El montaje cuenta con la participación de los actores Natalia Millán y Jesús Noguero, que abordan los papeles de una pareja que se supone se ha divorciado el día anterior, una pareja en la que aún queda, además de otros muchos lazos, el de la tolerancia.
Nadie como Marguerite Duras se ha adentrado de manera tan profunda y constante, a lo largo de su trayectoria vital y literaria, en el mundo de la pareja, y lo ha abordado desde cualquier ángulo posible.
La música es un texto teatral que la escritora estrenó en 1966. Tres años más tarde la obra fue llevada al cine y Duras firmaba la dirección junto con Paul Seban. Pero 20 años después, la autora revisó el texto y lo llamó La música de Deuxième, título con el que se estrena en 1985 en teatro, con interpretación de Miou Miou y Sammy Frei. 'Es esta segunda versión de la que he partido', comenta Jorge Eines, 'aunque he proyectado sobre ella cosas de la primera obra y de otras como El amor, Hiroshima mon amour y Destruir dice'.

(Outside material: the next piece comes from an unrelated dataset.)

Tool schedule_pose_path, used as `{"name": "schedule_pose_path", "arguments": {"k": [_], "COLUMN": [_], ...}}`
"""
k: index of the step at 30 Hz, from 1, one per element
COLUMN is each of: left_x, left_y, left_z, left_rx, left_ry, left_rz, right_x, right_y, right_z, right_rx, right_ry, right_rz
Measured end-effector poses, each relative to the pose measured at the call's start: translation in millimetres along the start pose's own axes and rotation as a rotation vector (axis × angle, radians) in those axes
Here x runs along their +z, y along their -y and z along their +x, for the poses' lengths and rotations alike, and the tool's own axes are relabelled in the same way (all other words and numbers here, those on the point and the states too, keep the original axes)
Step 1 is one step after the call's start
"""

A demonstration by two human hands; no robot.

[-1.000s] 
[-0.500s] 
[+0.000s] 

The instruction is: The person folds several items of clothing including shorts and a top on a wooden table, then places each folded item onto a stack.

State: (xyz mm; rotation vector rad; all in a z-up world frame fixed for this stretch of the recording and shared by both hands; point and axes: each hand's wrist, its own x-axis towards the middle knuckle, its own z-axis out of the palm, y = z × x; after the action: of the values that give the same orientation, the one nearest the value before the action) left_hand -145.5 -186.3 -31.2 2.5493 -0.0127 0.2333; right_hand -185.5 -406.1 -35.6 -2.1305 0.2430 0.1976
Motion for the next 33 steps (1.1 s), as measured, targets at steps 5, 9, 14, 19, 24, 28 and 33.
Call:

Eines dice tener motivos escénicos para incorporar textos de la autora ajenos a esta pieza: 'Es como si para hacer este trabajo hubiera partido de la decisión de rescatar la palabra, que es lo que permanece, pero también de rescatar la acción, que es lo que da vida la escena. Para hacer eso me era difícil manejar sólo el material que tenía de Duras y recogí flecos para ir integrándolos; es como una sobreimpresión'.